The paper tackles the challenges of limited communication and representation in federated learning for authentication systems by proposing ProtoFL, which uses prototypical representation distillation and a local one-class classifier to enhance the global model and reduce communication costs, achieving superior performance on benchmarks like MNIST, CIFAR-10, CIFAR-100, ImageNet-30, and Keystroke-Dynamics.

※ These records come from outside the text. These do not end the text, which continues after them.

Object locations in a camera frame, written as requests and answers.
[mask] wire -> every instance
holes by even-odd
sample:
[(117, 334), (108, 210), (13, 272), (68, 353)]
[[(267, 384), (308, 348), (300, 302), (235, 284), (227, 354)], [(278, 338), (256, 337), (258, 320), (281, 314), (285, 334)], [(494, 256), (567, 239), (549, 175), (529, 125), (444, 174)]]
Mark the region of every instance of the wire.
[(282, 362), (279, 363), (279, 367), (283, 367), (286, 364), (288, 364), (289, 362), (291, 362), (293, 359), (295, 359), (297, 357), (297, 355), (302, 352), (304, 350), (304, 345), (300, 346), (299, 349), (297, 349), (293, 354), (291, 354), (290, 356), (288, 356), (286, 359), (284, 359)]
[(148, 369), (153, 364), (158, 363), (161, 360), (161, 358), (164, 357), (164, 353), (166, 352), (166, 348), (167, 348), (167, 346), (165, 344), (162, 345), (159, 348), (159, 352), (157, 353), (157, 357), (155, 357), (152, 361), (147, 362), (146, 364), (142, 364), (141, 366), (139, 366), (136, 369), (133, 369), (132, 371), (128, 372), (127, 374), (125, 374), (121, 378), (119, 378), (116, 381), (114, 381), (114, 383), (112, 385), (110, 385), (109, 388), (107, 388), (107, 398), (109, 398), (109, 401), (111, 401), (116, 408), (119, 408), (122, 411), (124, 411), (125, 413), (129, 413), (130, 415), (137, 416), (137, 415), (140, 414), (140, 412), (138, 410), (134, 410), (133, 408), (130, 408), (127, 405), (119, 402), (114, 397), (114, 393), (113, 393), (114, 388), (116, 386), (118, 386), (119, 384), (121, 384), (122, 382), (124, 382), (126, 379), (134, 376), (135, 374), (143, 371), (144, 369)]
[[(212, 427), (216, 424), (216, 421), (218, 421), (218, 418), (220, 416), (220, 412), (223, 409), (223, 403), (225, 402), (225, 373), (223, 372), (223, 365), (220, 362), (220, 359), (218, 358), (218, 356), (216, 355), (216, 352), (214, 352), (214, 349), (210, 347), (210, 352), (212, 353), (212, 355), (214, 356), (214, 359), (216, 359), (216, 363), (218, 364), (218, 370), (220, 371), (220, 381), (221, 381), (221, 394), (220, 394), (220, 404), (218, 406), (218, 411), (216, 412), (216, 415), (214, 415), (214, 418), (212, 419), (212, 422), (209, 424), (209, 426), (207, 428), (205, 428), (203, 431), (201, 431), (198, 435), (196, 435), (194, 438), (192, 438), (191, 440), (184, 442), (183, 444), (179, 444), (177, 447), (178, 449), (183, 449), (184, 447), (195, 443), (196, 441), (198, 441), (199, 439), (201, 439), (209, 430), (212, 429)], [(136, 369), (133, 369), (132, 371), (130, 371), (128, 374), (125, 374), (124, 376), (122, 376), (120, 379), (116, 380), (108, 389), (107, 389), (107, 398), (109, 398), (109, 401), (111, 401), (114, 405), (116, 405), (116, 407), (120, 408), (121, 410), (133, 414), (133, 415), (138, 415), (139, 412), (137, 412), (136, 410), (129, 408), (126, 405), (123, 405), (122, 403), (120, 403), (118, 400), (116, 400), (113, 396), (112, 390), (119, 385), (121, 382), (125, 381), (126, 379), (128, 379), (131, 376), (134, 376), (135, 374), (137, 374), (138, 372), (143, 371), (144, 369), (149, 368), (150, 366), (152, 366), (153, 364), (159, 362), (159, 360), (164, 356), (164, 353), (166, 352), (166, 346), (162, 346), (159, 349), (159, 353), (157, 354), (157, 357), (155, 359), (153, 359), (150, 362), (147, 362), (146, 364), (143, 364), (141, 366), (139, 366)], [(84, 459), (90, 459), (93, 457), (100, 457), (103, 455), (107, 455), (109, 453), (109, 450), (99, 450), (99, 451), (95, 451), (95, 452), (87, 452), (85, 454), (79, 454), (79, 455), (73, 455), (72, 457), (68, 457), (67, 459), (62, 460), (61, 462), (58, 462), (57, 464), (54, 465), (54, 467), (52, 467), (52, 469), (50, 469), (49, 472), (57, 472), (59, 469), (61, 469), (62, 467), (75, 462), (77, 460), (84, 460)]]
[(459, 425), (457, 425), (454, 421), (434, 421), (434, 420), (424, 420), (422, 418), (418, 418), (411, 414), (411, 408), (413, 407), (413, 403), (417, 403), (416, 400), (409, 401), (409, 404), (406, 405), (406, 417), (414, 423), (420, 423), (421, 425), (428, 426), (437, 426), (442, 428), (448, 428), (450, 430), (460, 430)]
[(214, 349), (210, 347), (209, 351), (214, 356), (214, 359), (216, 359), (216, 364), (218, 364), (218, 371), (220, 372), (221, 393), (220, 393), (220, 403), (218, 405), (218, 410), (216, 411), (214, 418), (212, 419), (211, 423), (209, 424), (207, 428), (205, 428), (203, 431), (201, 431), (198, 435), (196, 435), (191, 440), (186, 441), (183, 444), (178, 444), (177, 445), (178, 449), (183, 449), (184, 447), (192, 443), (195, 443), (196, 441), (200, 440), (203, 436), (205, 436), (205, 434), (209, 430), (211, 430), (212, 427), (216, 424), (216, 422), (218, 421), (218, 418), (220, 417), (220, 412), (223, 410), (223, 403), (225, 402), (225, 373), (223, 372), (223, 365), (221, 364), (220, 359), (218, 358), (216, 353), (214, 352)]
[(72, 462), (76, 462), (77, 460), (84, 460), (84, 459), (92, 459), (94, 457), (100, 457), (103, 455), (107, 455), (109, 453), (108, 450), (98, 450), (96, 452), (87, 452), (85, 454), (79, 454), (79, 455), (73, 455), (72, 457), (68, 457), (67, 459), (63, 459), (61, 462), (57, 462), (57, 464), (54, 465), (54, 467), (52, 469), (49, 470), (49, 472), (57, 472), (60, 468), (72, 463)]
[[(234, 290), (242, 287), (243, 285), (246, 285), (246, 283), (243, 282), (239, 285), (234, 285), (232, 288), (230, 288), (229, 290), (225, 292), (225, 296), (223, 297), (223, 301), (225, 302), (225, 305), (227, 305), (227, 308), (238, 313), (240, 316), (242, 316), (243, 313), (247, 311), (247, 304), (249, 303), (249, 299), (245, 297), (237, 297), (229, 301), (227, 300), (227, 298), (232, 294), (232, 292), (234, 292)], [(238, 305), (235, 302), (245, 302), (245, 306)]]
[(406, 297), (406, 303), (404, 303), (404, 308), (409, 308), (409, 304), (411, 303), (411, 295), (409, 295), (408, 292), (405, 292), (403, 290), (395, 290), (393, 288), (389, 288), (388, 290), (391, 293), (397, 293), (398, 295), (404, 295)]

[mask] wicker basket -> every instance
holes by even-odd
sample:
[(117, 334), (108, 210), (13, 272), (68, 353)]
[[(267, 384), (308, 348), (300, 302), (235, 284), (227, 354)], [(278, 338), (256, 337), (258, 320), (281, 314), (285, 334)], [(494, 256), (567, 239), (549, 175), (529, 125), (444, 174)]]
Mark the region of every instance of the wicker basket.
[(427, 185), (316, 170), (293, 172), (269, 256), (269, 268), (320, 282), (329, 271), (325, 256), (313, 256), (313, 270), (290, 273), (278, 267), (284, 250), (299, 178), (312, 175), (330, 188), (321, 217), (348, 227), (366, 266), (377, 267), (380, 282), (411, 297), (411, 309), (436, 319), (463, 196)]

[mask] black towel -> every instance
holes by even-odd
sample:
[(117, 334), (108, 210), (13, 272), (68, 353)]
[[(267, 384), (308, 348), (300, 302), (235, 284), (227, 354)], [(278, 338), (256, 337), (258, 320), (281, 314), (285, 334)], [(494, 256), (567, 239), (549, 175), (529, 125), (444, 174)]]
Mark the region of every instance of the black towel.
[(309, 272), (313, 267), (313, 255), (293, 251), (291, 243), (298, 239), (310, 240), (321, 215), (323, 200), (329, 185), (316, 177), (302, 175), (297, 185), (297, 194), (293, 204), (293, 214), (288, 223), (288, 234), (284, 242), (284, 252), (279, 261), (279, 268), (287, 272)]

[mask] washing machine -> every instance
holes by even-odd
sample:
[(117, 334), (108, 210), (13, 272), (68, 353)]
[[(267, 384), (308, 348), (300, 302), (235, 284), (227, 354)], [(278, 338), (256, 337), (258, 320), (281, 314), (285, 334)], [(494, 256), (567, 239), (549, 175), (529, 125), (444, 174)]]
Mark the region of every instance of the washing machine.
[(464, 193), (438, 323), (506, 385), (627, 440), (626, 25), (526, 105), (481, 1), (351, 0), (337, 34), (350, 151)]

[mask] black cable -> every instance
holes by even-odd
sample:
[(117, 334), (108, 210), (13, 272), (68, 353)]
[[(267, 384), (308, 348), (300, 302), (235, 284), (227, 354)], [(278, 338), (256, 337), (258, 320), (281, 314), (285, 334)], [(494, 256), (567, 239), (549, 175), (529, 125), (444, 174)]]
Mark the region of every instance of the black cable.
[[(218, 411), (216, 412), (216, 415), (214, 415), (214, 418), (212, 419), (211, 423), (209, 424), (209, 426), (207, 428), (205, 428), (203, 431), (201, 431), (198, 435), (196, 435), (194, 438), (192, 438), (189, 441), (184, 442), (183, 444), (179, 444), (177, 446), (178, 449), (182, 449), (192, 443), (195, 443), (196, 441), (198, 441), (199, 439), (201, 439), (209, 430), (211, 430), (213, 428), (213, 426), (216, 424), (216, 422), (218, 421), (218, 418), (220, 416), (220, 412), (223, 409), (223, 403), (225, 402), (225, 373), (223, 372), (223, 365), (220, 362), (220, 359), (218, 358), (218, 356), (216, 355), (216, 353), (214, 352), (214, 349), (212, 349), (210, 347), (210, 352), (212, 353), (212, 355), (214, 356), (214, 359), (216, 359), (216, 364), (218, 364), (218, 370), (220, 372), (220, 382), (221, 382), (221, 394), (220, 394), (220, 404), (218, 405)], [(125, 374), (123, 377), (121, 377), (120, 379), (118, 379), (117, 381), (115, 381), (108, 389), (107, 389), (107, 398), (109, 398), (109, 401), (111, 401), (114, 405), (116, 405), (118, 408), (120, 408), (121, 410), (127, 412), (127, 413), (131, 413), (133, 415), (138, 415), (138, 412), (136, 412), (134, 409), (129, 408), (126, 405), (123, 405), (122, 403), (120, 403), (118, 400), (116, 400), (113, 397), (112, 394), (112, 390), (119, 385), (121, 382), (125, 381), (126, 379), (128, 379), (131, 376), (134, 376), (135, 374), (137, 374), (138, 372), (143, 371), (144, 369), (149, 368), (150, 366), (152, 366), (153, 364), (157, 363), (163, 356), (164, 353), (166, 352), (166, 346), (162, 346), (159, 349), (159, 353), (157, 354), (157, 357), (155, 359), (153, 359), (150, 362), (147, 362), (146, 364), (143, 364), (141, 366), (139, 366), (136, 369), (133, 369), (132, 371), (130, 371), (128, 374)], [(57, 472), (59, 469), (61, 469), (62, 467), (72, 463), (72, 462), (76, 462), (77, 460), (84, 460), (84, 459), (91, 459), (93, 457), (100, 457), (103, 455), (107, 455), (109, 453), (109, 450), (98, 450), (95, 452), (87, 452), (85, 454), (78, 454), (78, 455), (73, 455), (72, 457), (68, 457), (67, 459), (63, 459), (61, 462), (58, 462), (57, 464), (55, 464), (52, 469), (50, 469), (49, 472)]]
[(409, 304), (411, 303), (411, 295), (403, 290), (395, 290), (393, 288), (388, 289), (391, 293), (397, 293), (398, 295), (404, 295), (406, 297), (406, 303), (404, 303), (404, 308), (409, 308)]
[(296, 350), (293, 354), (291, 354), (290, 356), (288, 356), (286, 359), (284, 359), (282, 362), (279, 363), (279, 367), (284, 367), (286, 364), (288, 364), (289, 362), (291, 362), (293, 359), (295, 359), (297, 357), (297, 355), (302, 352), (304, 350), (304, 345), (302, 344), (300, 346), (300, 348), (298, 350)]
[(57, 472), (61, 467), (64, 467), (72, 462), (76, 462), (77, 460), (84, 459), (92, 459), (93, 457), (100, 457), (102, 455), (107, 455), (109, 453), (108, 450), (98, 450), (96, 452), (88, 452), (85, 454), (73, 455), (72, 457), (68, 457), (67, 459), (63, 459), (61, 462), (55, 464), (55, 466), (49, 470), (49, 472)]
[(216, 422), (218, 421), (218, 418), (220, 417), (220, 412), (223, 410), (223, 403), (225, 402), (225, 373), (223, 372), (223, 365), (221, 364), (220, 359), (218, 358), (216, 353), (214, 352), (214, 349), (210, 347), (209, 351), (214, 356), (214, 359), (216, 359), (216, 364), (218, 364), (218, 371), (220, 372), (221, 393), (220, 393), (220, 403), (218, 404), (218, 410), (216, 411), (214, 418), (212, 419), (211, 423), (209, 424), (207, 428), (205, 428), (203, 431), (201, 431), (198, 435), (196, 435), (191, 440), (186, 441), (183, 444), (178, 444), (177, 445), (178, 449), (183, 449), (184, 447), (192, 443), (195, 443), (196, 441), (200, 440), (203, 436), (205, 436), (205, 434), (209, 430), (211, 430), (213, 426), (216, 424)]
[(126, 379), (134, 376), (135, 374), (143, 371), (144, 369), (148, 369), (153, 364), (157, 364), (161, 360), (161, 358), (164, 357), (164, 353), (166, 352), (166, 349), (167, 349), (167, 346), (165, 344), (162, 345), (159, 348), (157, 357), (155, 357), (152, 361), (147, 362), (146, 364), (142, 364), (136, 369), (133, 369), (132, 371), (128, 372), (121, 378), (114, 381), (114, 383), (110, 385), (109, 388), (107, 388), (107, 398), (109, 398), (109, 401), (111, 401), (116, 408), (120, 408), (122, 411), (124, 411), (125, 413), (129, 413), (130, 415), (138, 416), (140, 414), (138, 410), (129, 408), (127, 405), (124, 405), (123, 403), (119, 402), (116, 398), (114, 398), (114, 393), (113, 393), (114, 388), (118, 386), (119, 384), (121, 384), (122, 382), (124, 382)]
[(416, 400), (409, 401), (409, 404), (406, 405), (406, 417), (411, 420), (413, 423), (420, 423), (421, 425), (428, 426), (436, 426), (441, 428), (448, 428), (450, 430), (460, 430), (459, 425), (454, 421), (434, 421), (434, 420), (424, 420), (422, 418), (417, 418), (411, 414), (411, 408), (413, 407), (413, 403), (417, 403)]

Federated learning (FL) is a promising approach for enhancing data privacy preservation, particularly for authentication systems. However, limited round communications, scarce representation, and scalability pose significant challenges to its deployment, hindering its full potential. In this paper, we propose 'ProtoFL', Prototypical Representation Distillation based unsupervised Federated Learning to enhance the representation power of a global model and reduce round communication costs. Additionally, we introduce a local one-class classifier based on normalizing flows to improve performance with limited data. Our study represents the first investigation of using FL to improve one-class classification performance. We conduct extensive experiments on five widely used benchmarks, namely MNIST, CIFAR-10, CIFAR-100, ImageNet-30, and Keystroke-Dynamics, to demonstrate the superior performance of our proposed framework over previous methods in the literature.